Anyone in food coma today? No need to answer; I’m just going to assume you are! I read an article the other day that the average person consumes about 4,500 calories on Thanksgiving day – that’s more than double the amount that an average person eats on a regular day. Woah!! Today we’re all in need of a detox.
I’m always in favor of using every last bit of whatever you have in your fridge before it goes bad. These quick pickles are a great way to preserve those crunchy veggies and have an amazing topping for sandwiches, tacos, hamburgers, etc! They’ve got just the right amount of tang but are great at maintaining their fresh flavor.
I understand this is a bit of a summery post, but all these veggies are readily available at grocery stores year round and it’ll add a fresh boost to your winter dishes. Don’t get me wrong though, next week I’ll be in full-out Christmas mode, so this is your last recipe that has tinges of bright summer flavors!
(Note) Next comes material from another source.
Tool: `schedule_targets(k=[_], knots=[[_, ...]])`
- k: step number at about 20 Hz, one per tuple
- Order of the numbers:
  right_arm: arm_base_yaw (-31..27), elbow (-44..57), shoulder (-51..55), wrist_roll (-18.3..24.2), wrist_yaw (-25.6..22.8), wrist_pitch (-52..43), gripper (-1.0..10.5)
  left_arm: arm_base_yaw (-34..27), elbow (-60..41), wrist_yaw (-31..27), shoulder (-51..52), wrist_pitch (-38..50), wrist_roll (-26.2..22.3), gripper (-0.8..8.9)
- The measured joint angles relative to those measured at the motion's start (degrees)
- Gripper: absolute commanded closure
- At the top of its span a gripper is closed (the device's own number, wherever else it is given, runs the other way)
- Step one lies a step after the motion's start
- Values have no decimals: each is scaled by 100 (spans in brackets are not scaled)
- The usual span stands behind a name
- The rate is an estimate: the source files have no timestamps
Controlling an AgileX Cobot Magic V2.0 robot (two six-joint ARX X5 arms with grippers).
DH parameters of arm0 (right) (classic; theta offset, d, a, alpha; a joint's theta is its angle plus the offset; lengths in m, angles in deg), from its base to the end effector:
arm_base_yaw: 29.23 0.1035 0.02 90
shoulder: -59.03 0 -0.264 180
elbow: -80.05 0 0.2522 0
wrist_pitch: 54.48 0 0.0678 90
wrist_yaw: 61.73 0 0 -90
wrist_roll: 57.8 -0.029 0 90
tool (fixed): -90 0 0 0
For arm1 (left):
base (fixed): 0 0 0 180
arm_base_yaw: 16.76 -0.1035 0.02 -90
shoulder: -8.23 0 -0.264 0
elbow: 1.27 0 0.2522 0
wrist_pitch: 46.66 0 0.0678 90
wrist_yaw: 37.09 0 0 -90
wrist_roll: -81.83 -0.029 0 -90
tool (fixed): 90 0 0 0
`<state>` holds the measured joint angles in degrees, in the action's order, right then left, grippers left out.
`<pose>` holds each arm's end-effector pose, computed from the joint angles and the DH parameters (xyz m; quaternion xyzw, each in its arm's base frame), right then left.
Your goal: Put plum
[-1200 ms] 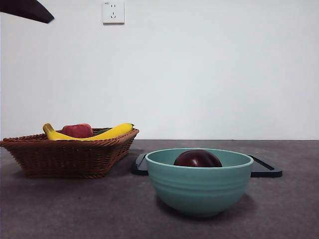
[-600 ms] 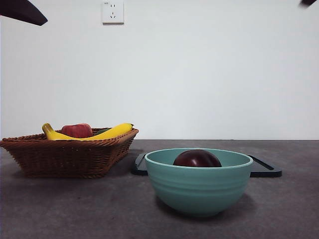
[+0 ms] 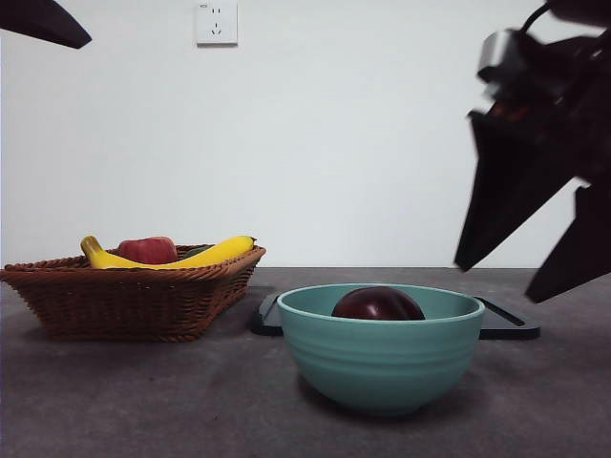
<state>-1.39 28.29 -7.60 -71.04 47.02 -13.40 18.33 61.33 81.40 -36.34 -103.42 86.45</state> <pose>0.1834 0.1074 0.2022 0.0566 0.5048 0.2930 0.8100 0.1103 -0.0944 0.3085 -0.0132 0.3508 -0.4833 0.8020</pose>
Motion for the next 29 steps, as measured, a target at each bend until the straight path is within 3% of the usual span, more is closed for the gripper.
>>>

So, here’s to preserving summer and then marching forward to eggnog, gingerbread cookies, and Christmas ham!Print
- 2 bunches radishes, thinly sliced
- 2 jalapenos, seeded and thinly sliced
- ½ red onion, thinly sliced
- 2 large carrots, thinly sliced
- 1 ½ cups apple cider vinegar or white wine vinegar
- 1 ½ cups water
- 6 tablespoons honey or maple syrup
- 4 teaspoons salt
- **Optional add-ins, black peppercorns, whole coriander
- Combine radishes, jalapenos, onion, and carrots, divide into 2 mason jars.
- To prepare brine, bring vinegar and water to a boil with honey/maple syrup and salt.
- Pour immediately over vegetables
- Let mixture cool to room temperature then serve immediately or store in the fridge for several weeks.